- _About this exercise_
Go through the listing and pick out each line with the word "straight" in it.

- _Record excerpts_
####

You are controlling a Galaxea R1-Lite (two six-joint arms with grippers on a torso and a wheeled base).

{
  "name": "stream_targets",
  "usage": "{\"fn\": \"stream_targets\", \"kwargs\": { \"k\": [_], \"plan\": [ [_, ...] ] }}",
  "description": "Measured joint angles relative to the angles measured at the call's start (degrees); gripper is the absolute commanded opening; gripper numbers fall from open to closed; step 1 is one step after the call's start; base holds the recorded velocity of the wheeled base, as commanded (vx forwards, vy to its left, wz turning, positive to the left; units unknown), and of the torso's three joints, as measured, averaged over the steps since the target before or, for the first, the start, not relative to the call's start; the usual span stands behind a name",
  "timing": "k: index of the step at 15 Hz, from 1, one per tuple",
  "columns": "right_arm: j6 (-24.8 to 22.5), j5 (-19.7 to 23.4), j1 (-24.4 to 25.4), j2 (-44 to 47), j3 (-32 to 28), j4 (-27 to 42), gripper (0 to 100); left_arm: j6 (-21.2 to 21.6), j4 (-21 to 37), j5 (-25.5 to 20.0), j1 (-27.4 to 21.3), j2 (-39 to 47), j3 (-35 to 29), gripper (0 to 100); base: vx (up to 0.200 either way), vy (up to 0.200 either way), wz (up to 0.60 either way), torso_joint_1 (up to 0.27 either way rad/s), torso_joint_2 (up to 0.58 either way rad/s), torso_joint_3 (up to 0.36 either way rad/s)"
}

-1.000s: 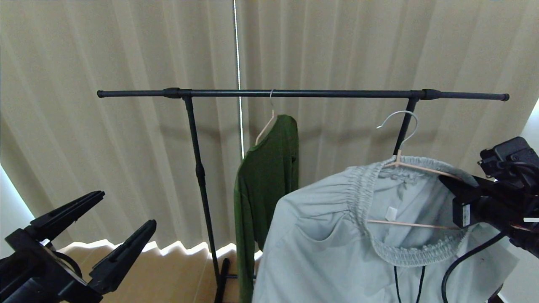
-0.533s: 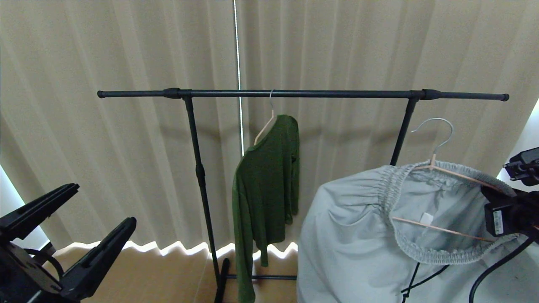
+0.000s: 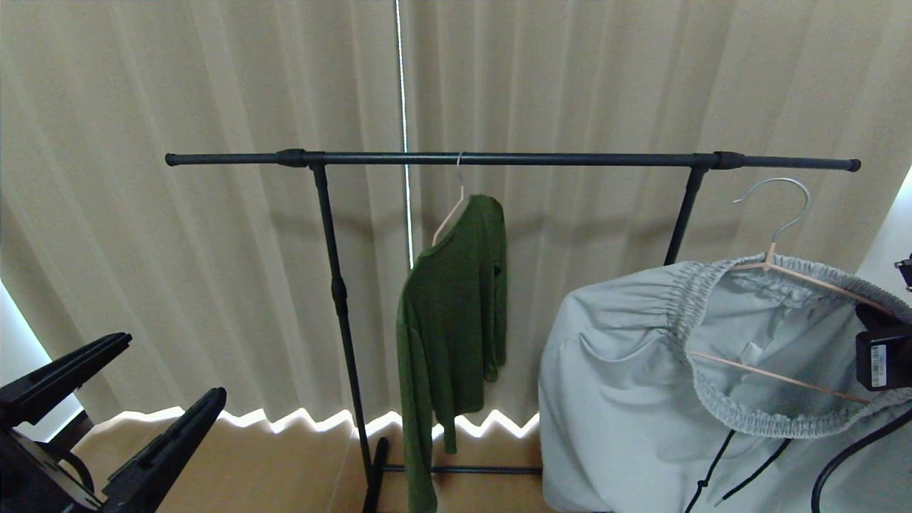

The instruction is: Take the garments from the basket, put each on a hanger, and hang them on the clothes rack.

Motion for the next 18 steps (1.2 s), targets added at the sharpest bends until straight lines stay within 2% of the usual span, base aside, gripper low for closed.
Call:
{"fn": "stream_targets", "kwargs": {
  "k": [15, 18],
  "plan": [
    [1.3, 0.0, -2.2, -1.9, -0.3, 0.5, 0, -0.4, 2.3, 0.0, 1.3, -1.6, -0.5, 100, 0.200, 0.000, 0.00, 0.004, 0.00, 0.002],
    [1.2, 0.0, -2.1, -1.0, -1.5, 0.4, 0, -0.4, 2.3, 0.0, 1.3, -1.8, -0.4, 100, 0.000, 0.000, 0.00, 0.000, 0.00, 0.000]
  ]
}}
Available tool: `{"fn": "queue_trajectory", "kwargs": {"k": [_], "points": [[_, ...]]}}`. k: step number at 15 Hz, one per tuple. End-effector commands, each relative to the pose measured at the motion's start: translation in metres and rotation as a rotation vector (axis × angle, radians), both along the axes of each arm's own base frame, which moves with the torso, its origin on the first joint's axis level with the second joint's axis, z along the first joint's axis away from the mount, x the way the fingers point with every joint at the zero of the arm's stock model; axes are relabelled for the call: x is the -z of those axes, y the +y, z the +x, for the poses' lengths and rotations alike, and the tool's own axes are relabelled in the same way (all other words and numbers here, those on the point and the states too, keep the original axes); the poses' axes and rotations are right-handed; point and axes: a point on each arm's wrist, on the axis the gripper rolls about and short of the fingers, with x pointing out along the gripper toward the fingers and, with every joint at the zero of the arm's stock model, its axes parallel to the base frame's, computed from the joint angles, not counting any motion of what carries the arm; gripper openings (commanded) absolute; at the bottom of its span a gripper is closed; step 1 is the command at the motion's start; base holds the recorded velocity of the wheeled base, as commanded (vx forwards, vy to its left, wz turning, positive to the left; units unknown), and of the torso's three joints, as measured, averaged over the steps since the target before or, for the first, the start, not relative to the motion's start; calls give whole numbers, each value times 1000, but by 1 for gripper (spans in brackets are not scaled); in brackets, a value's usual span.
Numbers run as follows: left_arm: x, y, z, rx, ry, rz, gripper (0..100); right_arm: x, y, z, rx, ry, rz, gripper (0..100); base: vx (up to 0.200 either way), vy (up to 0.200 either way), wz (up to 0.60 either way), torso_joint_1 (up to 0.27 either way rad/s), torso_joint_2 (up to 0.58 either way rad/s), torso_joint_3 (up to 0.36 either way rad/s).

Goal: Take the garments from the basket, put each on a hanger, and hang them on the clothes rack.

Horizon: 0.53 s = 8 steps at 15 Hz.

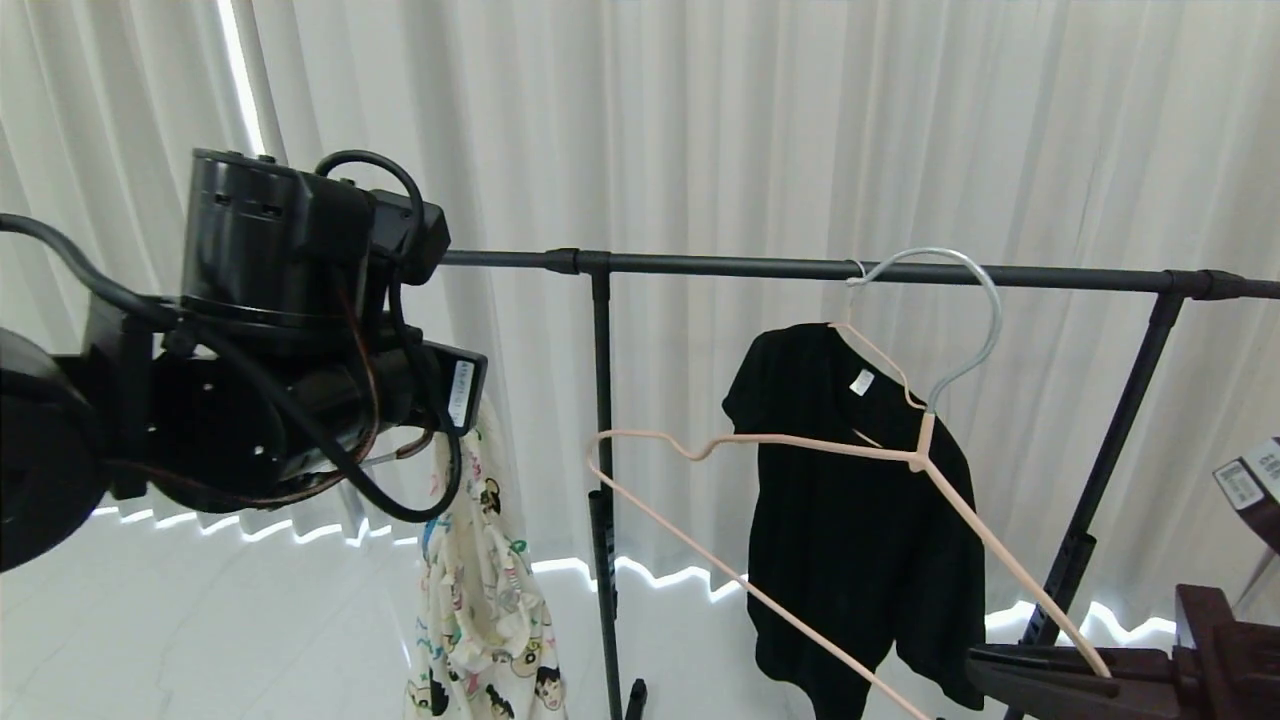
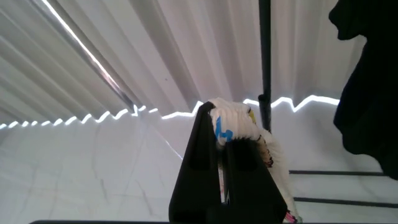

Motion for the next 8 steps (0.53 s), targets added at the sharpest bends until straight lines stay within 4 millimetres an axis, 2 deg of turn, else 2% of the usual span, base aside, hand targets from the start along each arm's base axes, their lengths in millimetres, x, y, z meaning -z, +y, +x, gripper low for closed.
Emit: {"fn": "queue_trajectory", "kwargs": {"k": [1, 6, 8], "points": [[12, -14, 18, -1, 36, -7, 0, 5, 12, 5, -20, 20, -21, 0, 0, 0, 0, 0, 0, 0], [24, -22, 34, -32, 64, -40, 0, 4, 31, 8, -93, 30, -9, 0, 0, 0, 0, 0, 0, 0], [26, -18, 39, -54, 69, -37, 0, 4, 34, 7, -96, 55, -3, 0, 0, 0, 0, 0, 0, 0]]}}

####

- _Exercise solution_
Motion for the next 18 steps (1.2 s), targets added at the sharpest bends until straight lines stay within 2% of the usual span, base aside, gripper low for closed.
Motion for the next 8 steps (0.53 s), targets added at the sharpest bends until straight lines stay within 4 millimetres an axis, 2 deg of turn, else 2% of the usual span, base aside, hand targets from the start along each arm's base axes, their lengths in millimetres, x, y, z meaning -z, +y, +x, gripper low for closed.

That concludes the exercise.